Dow up 400 on greater likelihood of bailout vs. no bailout
NEW YORK (CNNMoney.com) -- Stocks rallied Tuesday afternoon as investors scooped up shares battered in the bloodletting that followed Congress' failure to pass a $700 billion bank rescue plan.
But credit markets remained frozen. Several closely-watched measures of bank lending fear hit all-time highs, as firms continued to hoard funds.
The Dow Jones industrial average (INDU) added 400 points before scaling back a bit, with 90 minutes left in the session, recovering some of the record 777 points lost the day before.
The Standard & Poor's 500 (SPX) index rose 4.6% and the Nasdaq composite (COMP) gained about 4.3%.
The advance was largely in response to the previous session's selloff, in particular the swell of sell orders that poured in near the close of the session, said Alan Lancz, director of Lancz Global.
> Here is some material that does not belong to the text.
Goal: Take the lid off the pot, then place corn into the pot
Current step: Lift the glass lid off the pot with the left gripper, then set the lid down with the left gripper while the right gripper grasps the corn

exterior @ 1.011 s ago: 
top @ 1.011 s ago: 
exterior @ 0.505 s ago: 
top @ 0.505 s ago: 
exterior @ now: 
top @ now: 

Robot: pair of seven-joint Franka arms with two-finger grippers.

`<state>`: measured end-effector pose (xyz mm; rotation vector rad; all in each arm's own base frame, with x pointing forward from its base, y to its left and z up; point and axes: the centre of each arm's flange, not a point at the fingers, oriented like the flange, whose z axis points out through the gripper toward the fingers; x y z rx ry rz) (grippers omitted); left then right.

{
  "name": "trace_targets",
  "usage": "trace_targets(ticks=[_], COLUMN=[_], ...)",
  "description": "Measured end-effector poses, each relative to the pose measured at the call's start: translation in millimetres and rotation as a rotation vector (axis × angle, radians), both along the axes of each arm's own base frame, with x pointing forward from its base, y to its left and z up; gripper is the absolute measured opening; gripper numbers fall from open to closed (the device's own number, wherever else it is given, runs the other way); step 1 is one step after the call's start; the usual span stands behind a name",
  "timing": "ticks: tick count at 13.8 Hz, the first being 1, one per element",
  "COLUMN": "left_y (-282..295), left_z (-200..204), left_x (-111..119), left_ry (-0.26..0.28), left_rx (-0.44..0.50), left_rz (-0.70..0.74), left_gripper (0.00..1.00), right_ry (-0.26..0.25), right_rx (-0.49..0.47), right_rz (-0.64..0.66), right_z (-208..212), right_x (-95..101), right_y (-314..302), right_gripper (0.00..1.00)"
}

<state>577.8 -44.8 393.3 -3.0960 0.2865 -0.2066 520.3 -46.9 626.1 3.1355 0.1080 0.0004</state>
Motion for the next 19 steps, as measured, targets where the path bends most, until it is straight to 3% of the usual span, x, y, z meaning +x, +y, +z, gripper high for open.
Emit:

"There was panic selling yesterday, so today you're seeing a reflex rally or a dead cat bounce," Lancz said.
He said the stock advance could also imply investors expect that some form of the government plan will pass, perhaps by the end of the week.
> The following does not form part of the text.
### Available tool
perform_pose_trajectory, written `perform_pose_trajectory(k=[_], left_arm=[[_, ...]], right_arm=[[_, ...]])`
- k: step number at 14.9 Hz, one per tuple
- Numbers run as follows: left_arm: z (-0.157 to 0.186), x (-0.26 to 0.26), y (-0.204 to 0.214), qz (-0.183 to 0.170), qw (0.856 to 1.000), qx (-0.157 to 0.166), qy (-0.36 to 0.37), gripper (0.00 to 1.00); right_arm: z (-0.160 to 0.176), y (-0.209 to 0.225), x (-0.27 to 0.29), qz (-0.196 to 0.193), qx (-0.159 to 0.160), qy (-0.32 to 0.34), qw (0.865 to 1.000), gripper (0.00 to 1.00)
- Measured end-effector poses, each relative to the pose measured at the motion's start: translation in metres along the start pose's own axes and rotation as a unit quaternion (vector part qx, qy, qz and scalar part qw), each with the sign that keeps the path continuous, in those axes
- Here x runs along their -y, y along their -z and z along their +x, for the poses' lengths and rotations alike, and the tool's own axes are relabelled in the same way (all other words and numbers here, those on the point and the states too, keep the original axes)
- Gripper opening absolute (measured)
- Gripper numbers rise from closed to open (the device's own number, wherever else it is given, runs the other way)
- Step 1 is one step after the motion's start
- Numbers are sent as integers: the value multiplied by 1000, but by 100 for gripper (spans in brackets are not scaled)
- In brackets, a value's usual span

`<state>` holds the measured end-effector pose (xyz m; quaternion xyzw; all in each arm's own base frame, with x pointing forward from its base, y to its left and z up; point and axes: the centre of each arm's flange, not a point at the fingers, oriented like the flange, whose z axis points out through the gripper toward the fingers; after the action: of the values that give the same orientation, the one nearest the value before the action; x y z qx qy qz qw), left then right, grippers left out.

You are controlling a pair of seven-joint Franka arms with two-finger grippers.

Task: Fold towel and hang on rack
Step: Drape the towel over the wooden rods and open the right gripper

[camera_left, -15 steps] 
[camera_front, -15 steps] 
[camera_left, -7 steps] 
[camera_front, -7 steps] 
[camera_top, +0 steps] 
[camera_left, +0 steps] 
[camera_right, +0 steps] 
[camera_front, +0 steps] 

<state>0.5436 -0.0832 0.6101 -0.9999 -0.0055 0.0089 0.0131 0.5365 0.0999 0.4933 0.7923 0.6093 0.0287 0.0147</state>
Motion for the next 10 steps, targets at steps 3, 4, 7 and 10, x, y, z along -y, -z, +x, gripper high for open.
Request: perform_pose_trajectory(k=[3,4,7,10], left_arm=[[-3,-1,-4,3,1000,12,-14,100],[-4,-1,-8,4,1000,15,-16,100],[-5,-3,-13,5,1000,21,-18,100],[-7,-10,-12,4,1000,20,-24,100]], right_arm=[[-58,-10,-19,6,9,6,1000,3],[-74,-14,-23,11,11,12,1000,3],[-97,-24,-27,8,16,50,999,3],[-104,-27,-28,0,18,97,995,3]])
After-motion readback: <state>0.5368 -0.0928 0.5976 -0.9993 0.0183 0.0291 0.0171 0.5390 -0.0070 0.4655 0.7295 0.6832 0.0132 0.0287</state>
Bank rescue plan: Stocks plunged Monday after the House of Representatives shot down the proposed $700 billion bank rescue plan, surprising investors who had thought that a bipartisan compromise on the deal had been reached over the weekend.
The plan involves the Treasury Department buying up bad mortgage bets from banks, enabling them to start lending to each other again and ultimately defrosting the credit markets. Lawmakers had fought to modify the plan with more taxpayer protections.
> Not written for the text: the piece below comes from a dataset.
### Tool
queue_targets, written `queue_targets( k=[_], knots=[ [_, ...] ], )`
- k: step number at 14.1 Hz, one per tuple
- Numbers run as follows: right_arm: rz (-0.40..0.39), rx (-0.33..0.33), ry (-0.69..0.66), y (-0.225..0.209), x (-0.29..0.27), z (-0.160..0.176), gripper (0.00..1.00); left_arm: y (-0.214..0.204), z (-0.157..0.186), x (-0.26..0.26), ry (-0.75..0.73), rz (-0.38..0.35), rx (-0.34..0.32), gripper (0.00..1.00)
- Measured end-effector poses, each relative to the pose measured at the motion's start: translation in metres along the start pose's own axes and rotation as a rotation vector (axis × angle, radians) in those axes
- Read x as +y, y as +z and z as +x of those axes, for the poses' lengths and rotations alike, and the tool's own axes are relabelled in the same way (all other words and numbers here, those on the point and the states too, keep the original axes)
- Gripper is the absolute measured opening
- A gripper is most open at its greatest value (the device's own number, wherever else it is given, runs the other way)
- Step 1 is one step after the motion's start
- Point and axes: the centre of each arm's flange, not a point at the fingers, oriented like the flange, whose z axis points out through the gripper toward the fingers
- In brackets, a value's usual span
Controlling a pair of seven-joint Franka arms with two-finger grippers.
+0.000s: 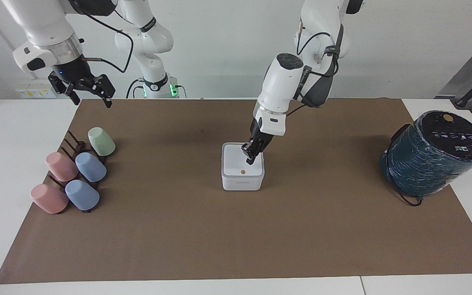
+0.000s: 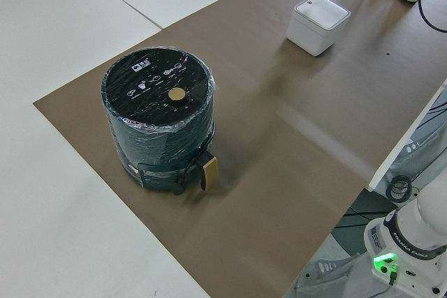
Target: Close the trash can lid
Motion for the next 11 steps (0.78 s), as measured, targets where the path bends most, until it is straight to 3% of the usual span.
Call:
queue_targets(
  k=[3, 6, 11],
  knots=[
    [0.000, 0.000, 0.000, 0.000, 0.000, 0.000, 1.00, -0.054, 0.018, -0.008, 0.039, 0.089, 0.005, 0.01],
    [0.000, 0.000, 0.000, 0.000, 0.000, 0.000, 1.00, -0.121, 0.059, -0.040, 0.123, 0.156, 0.003, 0.01],
    [0.000, 0.000, 0.000, 0.000, 0.000, 0.000, 1.00, -0.205, 0.133, -0.124, 0.353, 0.276, -0.074, 0.01]
  ],
)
However, taxpayers were not entirely swayed, and voter complaints about the plan ahead of the election contributed to House Republicans largely voting against the proposal. (Full story)
Treasury Secretary Henry Paulson, Federal Reserve Chairman Ben Bernanke and other officials conceived the plan in the wake of a series of bank failures and mergers amid the housing market collapse and subsequent credit market freeze up. Frozen credit markets mean banks cling to cash, making it difficult for businesses and individuals to get needed loans.